Exercise prompt:
Once the line containing "Gripper frame, origin" is found in the material below, it and every line after it should be transcribed exactly, with pictures left out and nothing added.
*** Begin section ***
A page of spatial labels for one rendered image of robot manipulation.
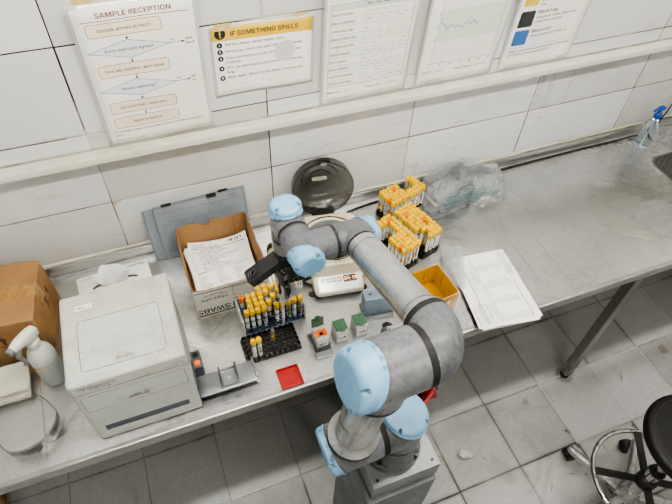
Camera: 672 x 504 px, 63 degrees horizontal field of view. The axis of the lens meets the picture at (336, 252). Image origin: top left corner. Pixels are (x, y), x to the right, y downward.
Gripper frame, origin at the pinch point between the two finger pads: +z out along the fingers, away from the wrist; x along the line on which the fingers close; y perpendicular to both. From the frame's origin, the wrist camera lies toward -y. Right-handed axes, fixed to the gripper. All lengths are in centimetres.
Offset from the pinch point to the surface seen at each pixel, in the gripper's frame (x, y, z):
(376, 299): -0.7, 30.7, 17.2
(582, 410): -37, 130, 114
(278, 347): -0.3, -2.3, 24.3
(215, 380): -3.9, -23.0, 22.8
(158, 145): 51, -17, -20
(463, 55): 47, 83, -30
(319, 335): -4.4, 9.5, 19.1
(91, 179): 56, -38, -10
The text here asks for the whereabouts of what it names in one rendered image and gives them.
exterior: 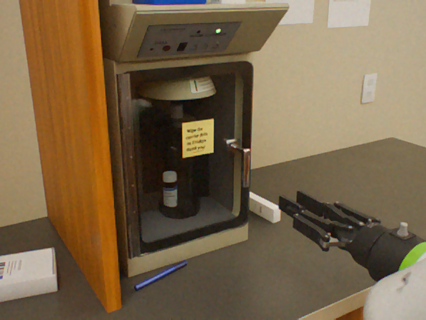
*** End section ***
Output:
Gripper frame, origin at the pinch point between the two finger pads: +z out along the fingers, away from the wrist; x along the line on which the fingers close; y perpendicular to both. From the frame's origin, the wrist camera lies toward -y. Right-handed axes, fixed to the gripper. All lengths are in centimetres.
Offset from the pinch point to the surface seen at each pixel, in the gripper's frame (x, y, z):
(376, 299): -0.7, 30.7, 17.2
(582, 410): -37, 130, 114
(278, 347): -0.3, -2.3, 24.3
(215, 380): -3.9, -23.0, 22.8
(158, 145): 51, -17, -20
(463, 55): 47, 83, -30
(319, 335): -4.4, 9.5, 19.1
(91, 179): 56, -38, -10
The text here asks for the whereabouts of what it names in one rendered image and gives them.
exterior: 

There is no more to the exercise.